An email sent to retirees Wednesday by Lt. Gen. Thomas C. Seamands, the Army deputy chief of staff for manpower, listed a series of heath care careers the service is interested in, including critical care officers, various nursing specialties and former medics.
“We’re getting many volunteers," said Army surgeon general Lt. Gen. Scott Dingle. “We’ll then walk through the process of certification, making sure that all certifications and credentials are straight. Then once we do that, we’ll plug them into all of our medical treatment facilities as required in support of the mission.”
The email does mention that if recipients are currently working in a civilian hospital or medical facility, to let the Army know, as service officials say they "do not want to detract from the current care and treatment you are providing to the nation.”
An email passed to Army Times highlights the efforts military leaders are taking to staff hospitals should the coronavirus pandemic worsen.
Army Medical Command plans to use the volunteers to fill the roles of current medical personnel normally assigned to treatment facilities who may be called upon to deploy.
Within the Army, there have been a total of 288 positive cases of coronavirus out of about 5,000 tests administered to its personnel. That number includes 100 soldiers, 65 dependents, 64 civilian employees, 50 contractors and 9 cadets. So the need for medically-trained soldiers at Army posts is expected to increase.
Volunteers would be leveraged alongside Army reserve soldiers "to fill those holes from the medical treatment facilities, so we can maintain the readiness of our soldiers, as well as the beneficiary population,” Dingle said.

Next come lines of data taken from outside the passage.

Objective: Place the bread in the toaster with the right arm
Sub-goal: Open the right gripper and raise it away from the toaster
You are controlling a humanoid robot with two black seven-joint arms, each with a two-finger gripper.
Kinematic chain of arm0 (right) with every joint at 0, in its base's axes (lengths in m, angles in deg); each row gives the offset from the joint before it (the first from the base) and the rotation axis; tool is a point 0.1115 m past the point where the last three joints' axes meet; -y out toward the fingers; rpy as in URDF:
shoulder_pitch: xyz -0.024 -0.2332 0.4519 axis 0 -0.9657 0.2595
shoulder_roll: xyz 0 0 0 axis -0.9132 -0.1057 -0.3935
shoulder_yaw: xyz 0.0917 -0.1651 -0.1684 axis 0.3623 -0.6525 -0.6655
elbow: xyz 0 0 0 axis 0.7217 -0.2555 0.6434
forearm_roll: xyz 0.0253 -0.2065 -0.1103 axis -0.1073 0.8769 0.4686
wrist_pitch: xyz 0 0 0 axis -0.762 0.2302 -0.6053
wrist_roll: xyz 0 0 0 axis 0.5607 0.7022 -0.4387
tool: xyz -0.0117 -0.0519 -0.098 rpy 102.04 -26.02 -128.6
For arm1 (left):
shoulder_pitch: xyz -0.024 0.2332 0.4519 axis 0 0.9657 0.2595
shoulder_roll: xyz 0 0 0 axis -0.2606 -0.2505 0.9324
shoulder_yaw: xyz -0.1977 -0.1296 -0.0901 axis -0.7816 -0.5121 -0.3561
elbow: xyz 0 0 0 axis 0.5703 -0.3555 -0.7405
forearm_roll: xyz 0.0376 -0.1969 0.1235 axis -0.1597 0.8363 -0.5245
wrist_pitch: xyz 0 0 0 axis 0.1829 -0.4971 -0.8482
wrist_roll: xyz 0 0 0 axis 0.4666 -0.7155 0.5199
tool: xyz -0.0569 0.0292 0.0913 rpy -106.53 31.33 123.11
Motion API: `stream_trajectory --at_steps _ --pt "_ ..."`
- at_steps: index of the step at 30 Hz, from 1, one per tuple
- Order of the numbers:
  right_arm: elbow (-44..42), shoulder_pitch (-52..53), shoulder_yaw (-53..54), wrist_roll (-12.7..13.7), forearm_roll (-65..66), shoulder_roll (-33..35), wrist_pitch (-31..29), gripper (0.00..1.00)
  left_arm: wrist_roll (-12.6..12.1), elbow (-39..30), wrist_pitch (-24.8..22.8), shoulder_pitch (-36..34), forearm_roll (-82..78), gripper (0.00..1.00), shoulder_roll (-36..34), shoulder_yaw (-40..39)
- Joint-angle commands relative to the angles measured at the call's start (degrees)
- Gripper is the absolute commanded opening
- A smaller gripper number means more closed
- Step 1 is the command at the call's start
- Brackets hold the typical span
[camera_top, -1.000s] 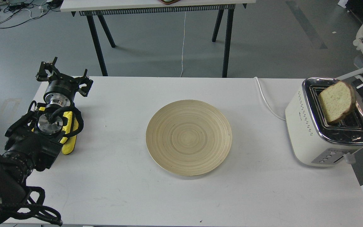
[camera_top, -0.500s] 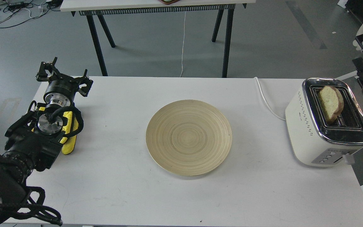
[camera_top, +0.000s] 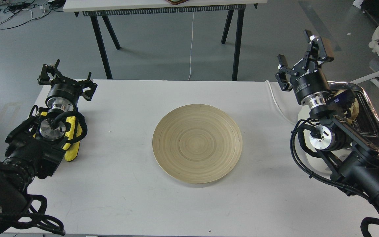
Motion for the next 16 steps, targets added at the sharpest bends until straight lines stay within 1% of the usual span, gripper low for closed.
stream_trajectory --at_steps 1,3,5,9,13,16 --pt "-4.5 -0.2 0.5 0.0 -5.8 -4.8 -7.0 0.98 0.0 0.0 0.0 0.0 0.0 1.00 0.0 0.0" --pt "-5.7 -0.2 0.5 0.0 -8.5 -5.3 -9.2 0.98 0.0 0.0 0.0 0.0 0.0 1.00 0.0 0.0" --pt "-6.0 -0.2 0.5 0.0 -9.3 -5.3 -9.6 0.98 0.0 0.0 0.0 -0.1 0.0 1.00 0.0 0.0" --pt "-6.1 -0.2 1.0 0.0 -9.5 -5.4 -8.9 0.98 0.0 0.0 0.0 0.0 0.0 1.00 0.0 0.0" --pt "-6.0 -0.3 0.9 0.0 -9.5 -6.3 -6.8 0.98 0.0 0.0 0.0 0.0 0.0 1.00 0.0 0.0" --pt "-6.0 -0.7 0.6 0.0 -9.4 -6.4 -6.7 0.98 0.0 0.0 0.0 0.0 0.0 1.00 0.0 0.0"
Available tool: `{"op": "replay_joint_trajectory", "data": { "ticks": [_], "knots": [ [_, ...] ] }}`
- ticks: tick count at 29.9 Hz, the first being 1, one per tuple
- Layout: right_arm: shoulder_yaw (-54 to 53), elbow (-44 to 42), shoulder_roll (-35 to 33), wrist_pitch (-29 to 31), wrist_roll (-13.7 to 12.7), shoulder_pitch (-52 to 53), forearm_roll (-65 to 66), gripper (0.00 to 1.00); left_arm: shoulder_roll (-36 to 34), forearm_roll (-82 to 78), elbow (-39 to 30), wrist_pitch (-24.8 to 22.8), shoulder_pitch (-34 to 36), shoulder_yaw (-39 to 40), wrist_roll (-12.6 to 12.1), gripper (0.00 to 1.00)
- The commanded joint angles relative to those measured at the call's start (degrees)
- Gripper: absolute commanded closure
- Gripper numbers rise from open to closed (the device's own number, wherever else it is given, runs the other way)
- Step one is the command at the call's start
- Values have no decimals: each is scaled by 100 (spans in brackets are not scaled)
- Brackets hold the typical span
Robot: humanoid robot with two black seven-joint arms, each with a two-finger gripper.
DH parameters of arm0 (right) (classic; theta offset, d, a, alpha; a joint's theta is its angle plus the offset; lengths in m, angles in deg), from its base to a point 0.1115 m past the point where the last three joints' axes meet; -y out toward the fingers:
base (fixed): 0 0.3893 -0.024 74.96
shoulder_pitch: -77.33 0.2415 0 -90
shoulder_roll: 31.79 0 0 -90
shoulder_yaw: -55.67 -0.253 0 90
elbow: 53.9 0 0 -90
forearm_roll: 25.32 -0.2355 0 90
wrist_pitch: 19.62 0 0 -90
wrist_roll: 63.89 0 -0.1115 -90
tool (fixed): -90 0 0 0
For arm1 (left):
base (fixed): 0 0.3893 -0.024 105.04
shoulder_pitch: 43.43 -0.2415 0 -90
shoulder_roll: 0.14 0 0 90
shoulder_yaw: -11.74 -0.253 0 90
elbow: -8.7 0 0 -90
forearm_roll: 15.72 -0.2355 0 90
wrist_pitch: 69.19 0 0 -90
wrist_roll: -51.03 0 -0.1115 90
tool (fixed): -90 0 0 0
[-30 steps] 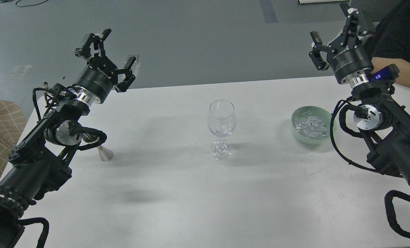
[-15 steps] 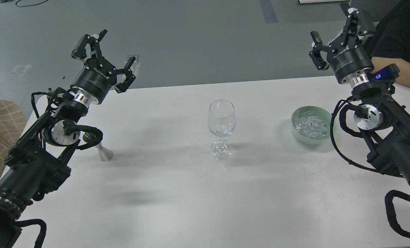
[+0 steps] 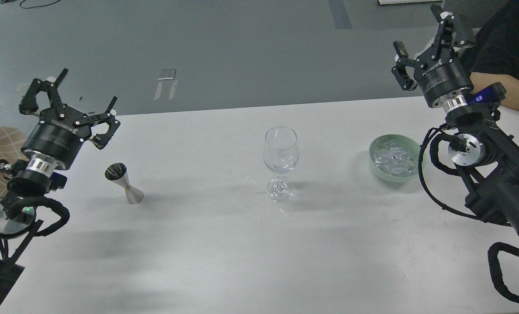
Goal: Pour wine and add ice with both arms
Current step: 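Lower the left gripper toward the steel jigger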
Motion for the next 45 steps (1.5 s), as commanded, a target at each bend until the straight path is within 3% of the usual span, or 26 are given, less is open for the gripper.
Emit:
{"op": "replay_joint_trajectory", "data": {
  "ticks": [1, 3, 9, 18, 23, 30, 34, 38, 45],
  "knots": [
    [14, 9, 6, 0, 0, -39, 0, 0, 16, 403, -612, 90, -948, 697, -98, 1],
    [14, 9, 15, 0, 8, -75, 9, 0, 33, 817, -1000, 134, -1503, 1006, -239, 1],
    [32, 9, 24, 0, 0, -92, 0, 0, 200, 1055, -1651, 547, -2742, 1314, -266, 1],
    [41, 9, 59, 0, 0, -119, 9, 0, 1157, 1003, -1784, 547, -3403, 1447, -292, 1],
    [41, 9, 68, 0, 0, -110, 0, 0, 1563, 607, -1731, 591, -3395, 1385, -249, 2],
    [41, 9, 68, 0, 0, -110, 9, 0, 2195, 168, -1530, 1171, -3114, 1385, -301, 2],
    [41, 9, 59, 0, 0, -110, 9, 0, 2248, 168, -1090, 1277, -2771, 1376, -354, 1],
    [41, 9, 67, 0, 0, -119, 9, 0, 2336, 168, -730, 1312, -2464, 1394, -556, 0],
    [41, 9, 59, 0, 0, -119, 9, 0, 2371, -149, -668, 1347, -2305, 1376, -547, 0]
  ]
}}
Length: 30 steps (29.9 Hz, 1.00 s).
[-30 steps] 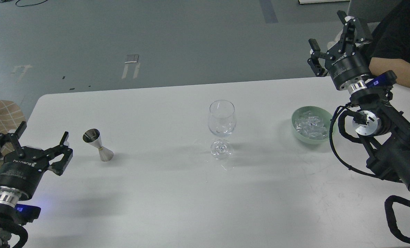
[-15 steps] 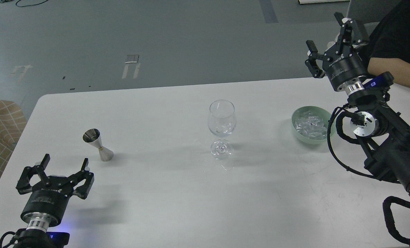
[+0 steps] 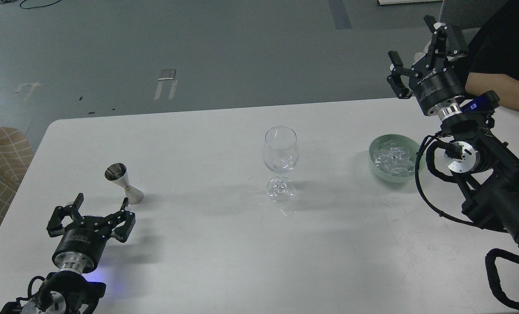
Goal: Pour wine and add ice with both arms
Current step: 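Lower the left gripper toward the steel jigger, then close the left gripper around the steel jigger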
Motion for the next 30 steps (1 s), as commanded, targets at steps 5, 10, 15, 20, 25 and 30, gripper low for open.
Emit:
{"op": "replay_joint_trajectory", "data": {
  "ticks": [5, 10, 15, 20, 25, 30],
  "knots": [
    [0, -9, -6, 0, 0, -9, 0, 0, 100, -151, 153, 236, 292, -12, -12, 0],
    [0, -1, -14, 0, 0, 0, 0, 0, 171, -168, 522, 246, 582, -29, -73, 0],
    [0, -1, -23, 0, 0, -26, 0, 0, 206, -168, 629, 254, 715, -38, -214, 0],
    [0, 8, -32, 0, 0, -35, 0, 0, 364, -177, 672, 254, 794, -38, -231, 0],
    [0, 8, -32, 0, -9, -27, 0, 0, 417, -186, 795, 263, 925, -187, -214, 0],
    [0, -1, -32, 0, -9, -27, 0, 0, 400, -177, 1129, 211, 1180, -214, -284, 0]
  ]
}}
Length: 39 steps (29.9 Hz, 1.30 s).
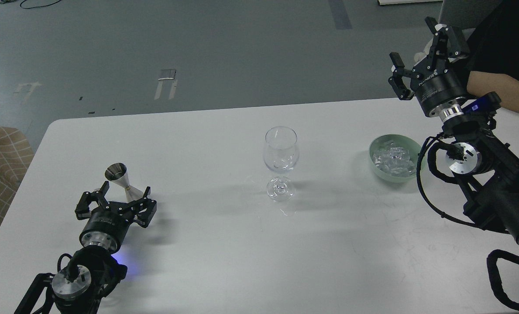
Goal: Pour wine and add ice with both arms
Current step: 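Close the left gripper around the steel jigger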
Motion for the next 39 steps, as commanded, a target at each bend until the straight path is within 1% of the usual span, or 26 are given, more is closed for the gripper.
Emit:
{"op": "replay_joint_trajectory", "data": {
  "ticks": [1, 2, 4, 6, 9, 11, 14, 15, 18, 23, 24, 25, 33, 36, 38, 39],
  "knots": [
    [0, -7, 1, 0, -1, 7, 0, 0, -5, 7, 275, -45, 219, -4, -82, 0],
    [0, 1, 1, 0, -1, 7, 0, 0, -5, 15, 319, -45, 264, -4, -108, 0],
    [0, 1, 1, 0, -1, -2, 0, 0, 13, 7, 451, -89, 395, 5, -257, 1],
    [0, -7, 1, 0, -1, -2, 0, 0, 13, 7, 530, -124, 474, 14, -354, 1],
    [0, 1, 1, 0, -1, -2, 0, 0, -5, 15, 574, -212, 492, 14, -407, 1],
    [0, 1, 1, 0, -1, -2, 0, 0, -14, 7, 662, -265, 519, 5, -399, 3],
    [0, 1, 1, 0, -1, -2, 0, 0, -14, -2, 742, -283, 536, -4, -390, 14],
    [0, 1, 1, 0, -1, -2, 0, 0, -22, -28, 742, -300, 536, -4, -390, 21],
    [0, 1, 1, 0, -1, 7, 0, 0, -22, -81, 759, -423, 528, -4, -381, 29],
    [0, -7, 10, 0, -1, 7, 0, 0, -22, -81, 794, -450, 536, 5, -346, 31],
    [0, 1, 10, 0, -1, 7, 0, 0, -22, -81, 820, -458, 536, 5, -346, 31],
    [0, 1, 10, 0, -1, 7, 0, 0, -22, -81, 873, -485, 563, 5, -381, 34],
    [0, 10, 1, 0, -1, 7, 0, 0, -14, -73, 1032, -617, 589, 5, -372, 36],
    [0, 10, 1, 0, -10, 7, 0, 0, -14, -73, 1093, -722, 615, 22, -355, 39],
    [9, 10, 1, 0, -10, 7, 0, 0, -14, -73, 1119, -801, 650, 22, -363, 44],
    [9, 10, 1, 0, -10, 7, 0, 0, -14, -73, 1120, -801, 651, 22, -363, 44]
  ]
}}
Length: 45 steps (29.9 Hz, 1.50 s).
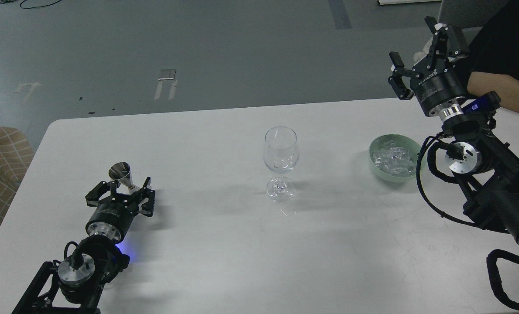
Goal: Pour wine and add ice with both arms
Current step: 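Close the left gripper around the steel jigger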
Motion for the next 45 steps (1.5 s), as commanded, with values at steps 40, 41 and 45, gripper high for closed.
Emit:
{"op": "replay_joint_trajectory", "data": {
  "ticks": [40, 41, 45],
  "knots": [
    [61, 61, -123, 0, -1, 0, 0, 0, 238, 9, 407, -540, 145, 37, -30, 97],
    [61, 61, -123, 0, 8, 0, 0, 0, 256, 9, 407, -575, 145, 37, -30, 100],
    [61, 61, -123, 0, -1, 0, 0, 0, 265, 26, 407, -585, 154, 37, -30, 100]
  ]
}}
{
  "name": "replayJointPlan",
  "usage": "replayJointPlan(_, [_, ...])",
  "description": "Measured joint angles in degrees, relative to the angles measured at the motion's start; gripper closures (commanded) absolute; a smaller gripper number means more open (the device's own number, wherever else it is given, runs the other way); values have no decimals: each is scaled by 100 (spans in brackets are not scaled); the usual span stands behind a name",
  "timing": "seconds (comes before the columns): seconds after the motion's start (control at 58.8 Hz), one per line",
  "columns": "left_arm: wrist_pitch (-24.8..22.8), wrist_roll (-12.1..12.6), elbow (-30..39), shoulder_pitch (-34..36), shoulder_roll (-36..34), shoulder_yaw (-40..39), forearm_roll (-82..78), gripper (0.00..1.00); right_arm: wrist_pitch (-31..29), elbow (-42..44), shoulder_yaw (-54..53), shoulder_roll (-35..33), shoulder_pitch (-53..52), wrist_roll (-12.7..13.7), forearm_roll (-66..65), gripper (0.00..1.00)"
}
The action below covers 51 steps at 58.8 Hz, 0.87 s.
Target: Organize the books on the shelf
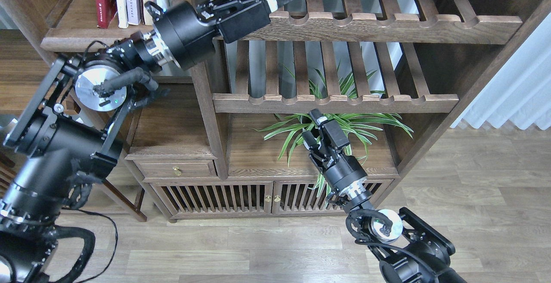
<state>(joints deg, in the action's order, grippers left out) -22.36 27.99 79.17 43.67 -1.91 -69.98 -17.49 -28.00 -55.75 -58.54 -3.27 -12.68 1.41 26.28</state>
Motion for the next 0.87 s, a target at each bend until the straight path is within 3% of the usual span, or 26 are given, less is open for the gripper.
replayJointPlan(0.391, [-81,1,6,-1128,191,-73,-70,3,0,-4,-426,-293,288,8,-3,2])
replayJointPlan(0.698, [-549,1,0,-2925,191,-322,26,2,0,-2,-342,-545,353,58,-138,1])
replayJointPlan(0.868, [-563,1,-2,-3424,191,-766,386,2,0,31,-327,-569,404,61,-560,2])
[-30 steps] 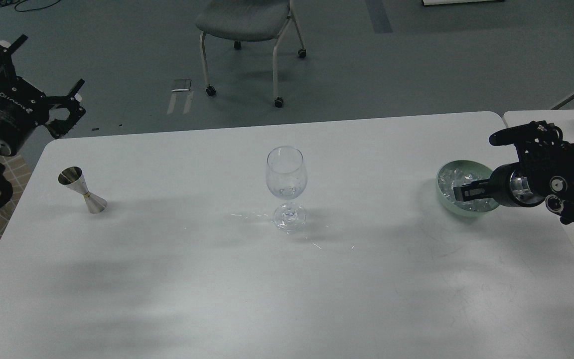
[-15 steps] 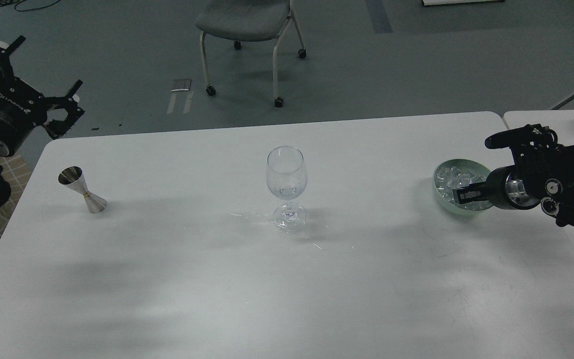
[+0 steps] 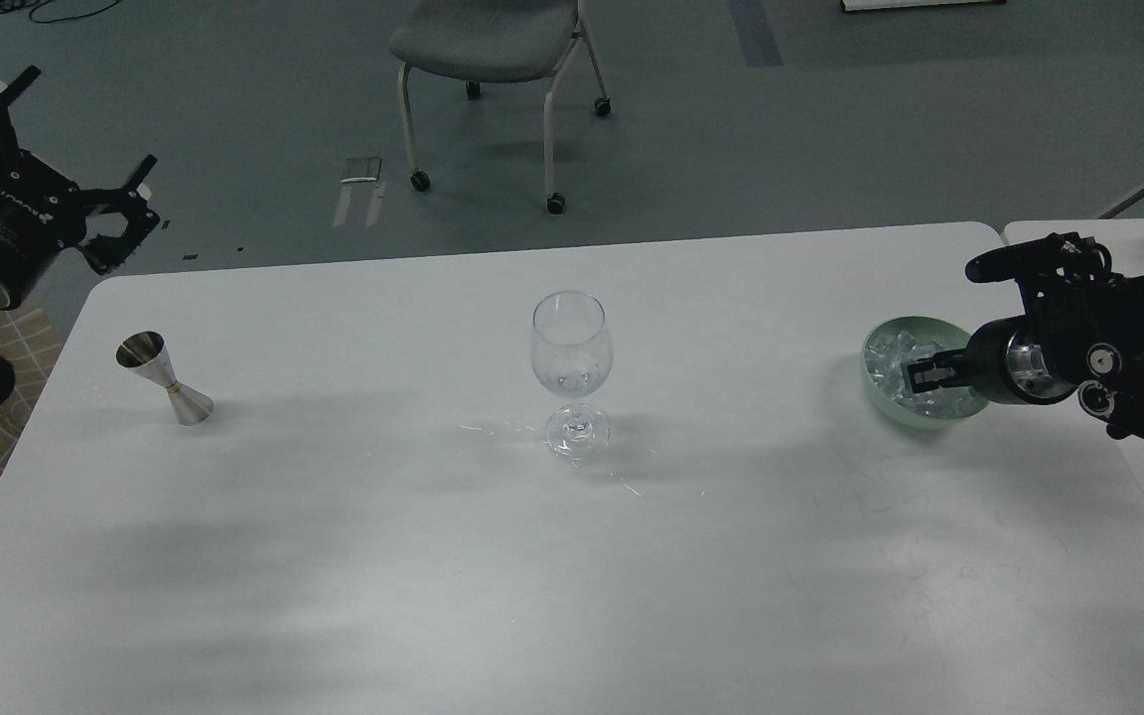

On Tuesday, the secretary of the Army ordered three field hospital to deploy to New York and Washington states to assist governors there in tamping down on the coronavirus pandemic.
The field hospitals could arrive at their destinations in as few as seven days or less, an Army official said on Tuesday.
New York and Washington have been among the worst hit states thus far by the pandemic. Washington has reported more than 2,500 cases, while New York’s numbers surpass 32,000, according to the Center for Disease Control.